- [WORK TASK]:
As you reproduce every line below, keep it exactly as written and leave out the images.
(DATA RECORDS Opens)
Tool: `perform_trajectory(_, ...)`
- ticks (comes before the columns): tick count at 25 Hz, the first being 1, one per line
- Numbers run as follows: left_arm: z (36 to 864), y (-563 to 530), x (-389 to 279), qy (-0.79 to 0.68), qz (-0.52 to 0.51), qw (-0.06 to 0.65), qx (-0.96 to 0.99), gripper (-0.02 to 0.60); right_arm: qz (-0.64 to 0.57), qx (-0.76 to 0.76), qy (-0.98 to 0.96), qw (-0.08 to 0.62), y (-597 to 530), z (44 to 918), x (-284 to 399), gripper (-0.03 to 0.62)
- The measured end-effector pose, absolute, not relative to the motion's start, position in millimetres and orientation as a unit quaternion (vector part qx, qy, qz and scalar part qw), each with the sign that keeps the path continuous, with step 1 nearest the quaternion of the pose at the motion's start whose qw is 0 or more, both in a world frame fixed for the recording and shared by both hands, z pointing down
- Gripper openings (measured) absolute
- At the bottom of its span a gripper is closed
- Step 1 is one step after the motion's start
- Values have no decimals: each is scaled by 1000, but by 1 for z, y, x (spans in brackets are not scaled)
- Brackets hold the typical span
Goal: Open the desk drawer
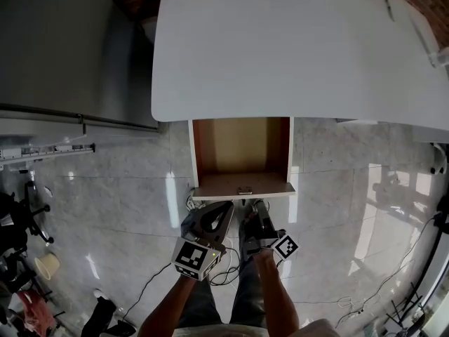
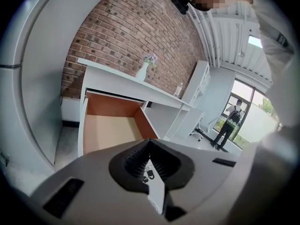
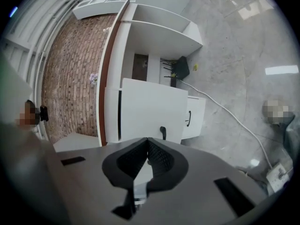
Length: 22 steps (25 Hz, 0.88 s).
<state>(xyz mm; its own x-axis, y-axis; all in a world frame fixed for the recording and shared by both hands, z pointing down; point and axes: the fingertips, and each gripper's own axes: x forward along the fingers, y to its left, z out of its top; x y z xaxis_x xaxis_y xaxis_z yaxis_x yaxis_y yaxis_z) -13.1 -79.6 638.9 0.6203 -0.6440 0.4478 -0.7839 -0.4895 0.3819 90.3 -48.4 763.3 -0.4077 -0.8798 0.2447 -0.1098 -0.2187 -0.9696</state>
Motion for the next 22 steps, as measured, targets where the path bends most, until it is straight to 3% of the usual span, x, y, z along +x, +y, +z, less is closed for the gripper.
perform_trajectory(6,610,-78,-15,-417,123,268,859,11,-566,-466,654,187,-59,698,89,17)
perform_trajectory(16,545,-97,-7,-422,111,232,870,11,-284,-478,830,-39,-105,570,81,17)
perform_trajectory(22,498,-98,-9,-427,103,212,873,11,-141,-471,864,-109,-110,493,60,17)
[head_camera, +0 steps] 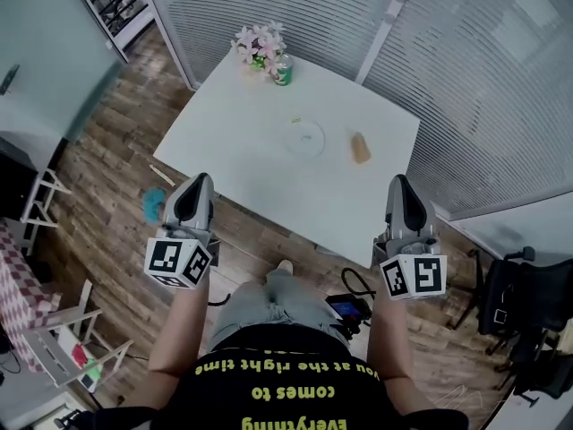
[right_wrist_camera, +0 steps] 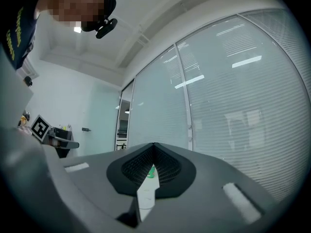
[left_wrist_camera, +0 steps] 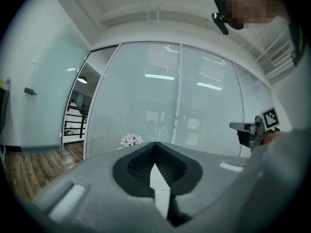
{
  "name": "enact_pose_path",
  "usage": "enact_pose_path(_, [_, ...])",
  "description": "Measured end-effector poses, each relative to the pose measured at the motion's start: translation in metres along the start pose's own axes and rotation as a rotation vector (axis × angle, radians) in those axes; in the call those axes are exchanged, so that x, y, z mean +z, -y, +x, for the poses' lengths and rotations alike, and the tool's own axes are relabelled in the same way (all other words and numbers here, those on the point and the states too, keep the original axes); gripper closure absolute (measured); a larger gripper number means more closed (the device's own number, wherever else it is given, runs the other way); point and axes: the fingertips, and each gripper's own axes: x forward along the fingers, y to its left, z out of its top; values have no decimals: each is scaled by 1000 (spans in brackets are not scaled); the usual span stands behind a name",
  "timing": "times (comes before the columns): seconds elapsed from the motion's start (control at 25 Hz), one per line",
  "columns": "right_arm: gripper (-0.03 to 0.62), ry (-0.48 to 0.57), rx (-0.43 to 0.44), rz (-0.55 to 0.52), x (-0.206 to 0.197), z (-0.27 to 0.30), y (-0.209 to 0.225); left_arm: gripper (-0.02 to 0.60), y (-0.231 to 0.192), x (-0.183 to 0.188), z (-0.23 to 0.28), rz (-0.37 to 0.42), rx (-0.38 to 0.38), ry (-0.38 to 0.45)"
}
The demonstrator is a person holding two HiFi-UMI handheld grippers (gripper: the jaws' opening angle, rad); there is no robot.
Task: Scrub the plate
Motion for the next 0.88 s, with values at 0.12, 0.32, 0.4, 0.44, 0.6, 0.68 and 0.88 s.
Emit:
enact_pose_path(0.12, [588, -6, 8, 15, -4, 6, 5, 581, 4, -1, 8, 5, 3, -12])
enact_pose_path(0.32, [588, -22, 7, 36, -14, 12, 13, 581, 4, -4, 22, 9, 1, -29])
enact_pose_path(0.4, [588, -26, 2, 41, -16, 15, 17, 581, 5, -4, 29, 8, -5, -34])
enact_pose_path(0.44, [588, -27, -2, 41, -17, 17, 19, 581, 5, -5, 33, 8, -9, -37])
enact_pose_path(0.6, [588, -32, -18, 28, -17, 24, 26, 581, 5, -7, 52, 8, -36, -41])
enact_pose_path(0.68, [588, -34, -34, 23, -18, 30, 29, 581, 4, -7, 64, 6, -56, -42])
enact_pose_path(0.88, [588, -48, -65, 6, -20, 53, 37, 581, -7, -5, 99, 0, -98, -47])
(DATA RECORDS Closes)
- [RESPONSE TO THIS EXERCISE]:
Tool: `perform_trajectory(_, ...)`
- ticks (comes before the columns): tick count at 25 Hz, the first being 1, one per line
- Numbers run as follows: left_arm: z (36 to 864), y (-563 to 530), x (-389 to 279), qy (-0.79 to 0.68), qz (-0.52 to 0.51), qw (-0.06 to 0.65), qx (-0.96 to 0.99), gripper (-0.02 to 0.60); right_arm: qz (-0.64 to 0.57), qx (-0.76 to 0.76), qy (-0.98 to 0.96), qw (-0.08 to 0.62), y (-597 to 530), z (44 to 918), x (-284 to 399), gripper (-0.03 to 0.62)
- The measured end-effector pose, absolute, not relative to the motion's start, position in millimetres and orientation as a unit quaternion (vector part qx, qy, qz and scalar part qw), each with the sign that keeps the path continuous, with step 1 nearest the quaternion of the pose at the motion's start whose qw is 0 or more, both in a world frame fixed for the recording and shared by both hands, z pointing down
- Gripper openings (measured) absolute
- At the bottom of its span a gripper is closed
- Step 1 is one step after the motion's start
- Values have no decimals: each is scaled by 1000, but by 1 for z, y, x (spans in brackets are not scaled)
- Brackets hold the typical span
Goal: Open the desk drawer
Length: 22 steps (25 Hz, 0.88 s).
<state>(xyz mm; its own x-axis, y-axis; all in a world frame fixed for the recording and shared by both hands, z pointing down; point and axes: the fingertips, and each gripper's own axes: x forward along the fingers, y to its left, z out of its top; x y z xaxis_x xaxis_y xaxis_z yaxis_x yaxis_y yaxis_z) -13.1 -79.6 638.9 0.6203 -0.6440 0.4478 -0.7839 -0.4895 0.3819 90.3 -48.4 763.3 -0.4077 -0.8798 0.2447 -0.1098 -0.2187 -0.9696</state>
Motion for the next 22 steps, as measured, targets where the path bends most, until it is straight to 3% of the usual span, x, y, z along +x, +y, +z, less is closed for the gripper.
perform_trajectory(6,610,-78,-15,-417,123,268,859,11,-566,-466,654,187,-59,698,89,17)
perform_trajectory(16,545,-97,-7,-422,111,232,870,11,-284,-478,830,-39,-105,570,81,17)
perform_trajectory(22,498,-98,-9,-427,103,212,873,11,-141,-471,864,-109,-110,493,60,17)
[head_camera, +0 steps] 
[right_wrist_camera, +0 steps] 
[left_wrist_camera, +0 steps] 
{
  "name": "enact_pose_path",
  "usage": "enact_pose_path(_, [_, ...])",
  "description": "Measured end-effector poses, each relative to the pose measured at the motion's start: translation in metres along the start pose's own axes and rotation as a rotation vector (axis × angle, radians) in those axes; in the call those axes are exchanged, so that x, y, z mean +z, -y, +x, for the poses' lengths and rotations alike, and the tool's own axes are relabelled in the same way (all other words and numbers here, those on the point and the states too, keep the original axes); gripper closure absolute (measured); a larger gripper number means more closed (the device's own number, wherever else it is given, runs the other way); point and axes: the fingertips, and each gripper's own axes: x forward along the fingers, y to its left, z out of its top; values have no decimals: each is scaled by 1000 (spans in brackets are not scaled); the usual span stands behind a name",
  "timing": "times (comes before the columns): seconds elapsed from the motion's start (control at 25 Hz), one per line",
  "columns": "right_arm: gripper (-0.03 to 0.62), ry (-0.48 to 0.57), rx (-0.43 to 0.44), rz (-0.55 to 0.52), x (-0.206 to 0.197), z (-0.27 to 0.30), y (-0.209 to 0.225); left_arm: gripper (-0.02 to 0.60), y (-0.231 to 0.192), x (-0.183 to 0.188), z (-0.23 to 0.28), rz (-0.37 to 0.42), rx (-0.38 to 0.38), ry (-0.38 to 0.45)"
}
The demonstrator is a person holding two HiFi-UMI handheld grippers (gripper: the jaws' opening angle, rad); there is no robot.
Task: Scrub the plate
Motion for the next 0.88 s, with values at 0.12, 0.32, 0.4, 0.44, 0.6, 0.68 and 0.88 s.
Emit:
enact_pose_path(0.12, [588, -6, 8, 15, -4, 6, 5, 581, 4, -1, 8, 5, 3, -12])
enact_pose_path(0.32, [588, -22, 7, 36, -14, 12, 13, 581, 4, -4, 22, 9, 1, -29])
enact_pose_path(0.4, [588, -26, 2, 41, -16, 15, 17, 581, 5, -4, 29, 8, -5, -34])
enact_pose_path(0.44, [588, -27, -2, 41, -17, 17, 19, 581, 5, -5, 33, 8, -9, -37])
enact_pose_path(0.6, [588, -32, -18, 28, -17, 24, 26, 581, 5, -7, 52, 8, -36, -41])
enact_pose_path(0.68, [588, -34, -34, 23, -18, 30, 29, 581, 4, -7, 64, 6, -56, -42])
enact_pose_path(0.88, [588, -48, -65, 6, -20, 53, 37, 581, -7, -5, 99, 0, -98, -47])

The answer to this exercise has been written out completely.